Friday, September 30, 2022

Environmental Factor – August 2020: Distinguished Lecture Exploring Social Genetic Influences in Fish

Ewan Birney, Ph.D., on July 21, titled “Using Genetics to Understand the Environment: A Story of Fish and Humans” as part of the distinguished NIEHS Lecture Series. He is Deputy Director General of the European Molecular Biology Laboratory (EMBL) and Director of the EMBL European Bioinformatics Institute (EBI). Kimberly McAllister, director of health scientist at the National Institute for Health and Safety, hosted this virtual event.

The study of sociogenetic influences also included chickens, pigs and mice, Bernie said. (Photo courtesy of Carrie Tang)
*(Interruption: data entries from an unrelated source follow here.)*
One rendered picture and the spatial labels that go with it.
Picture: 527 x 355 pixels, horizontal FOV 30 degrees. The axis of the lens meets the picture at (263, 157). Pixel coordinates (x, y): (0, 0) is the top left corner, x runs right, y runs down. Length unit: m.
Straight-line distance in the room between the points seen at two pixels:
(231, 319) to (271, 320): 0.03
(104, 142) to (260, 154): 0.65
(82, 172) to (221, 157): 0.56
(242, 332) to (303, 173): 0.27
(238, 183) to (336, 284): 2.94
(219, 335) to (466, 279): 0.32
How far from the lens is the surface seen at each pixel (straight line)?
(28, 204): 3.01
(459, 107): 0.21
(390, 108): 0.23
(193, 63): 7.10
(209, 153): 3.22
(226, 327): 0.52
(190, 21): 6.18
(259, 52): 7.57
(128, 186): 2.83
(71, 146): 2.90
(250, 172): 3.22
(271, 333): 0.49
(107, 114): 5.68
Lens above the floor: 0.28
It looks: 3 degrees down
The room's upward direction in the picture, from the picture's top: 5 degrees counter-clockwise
Birney received a NIEHS grant in 2019 to study how environmental chemicals affect Japanese rice fish, also known as medaka fish. With this project still in its infancy, he instead spoke of another of his studies in a field called sociogenetic influences, which studies the ways in which genetic diversity can alter animals’ behavior when they are around others.

A tried and true model

Scientists first used medaka as a model to study genes more than 100 years ago, according to Bernie. Like other model organisms used in research, such as the fruit fly and the plant Arabidopsis thalianamedaka fish can reproduce from the wild and become homozygous, which means they have two copies of the same variations, or alleles, of a particular gene.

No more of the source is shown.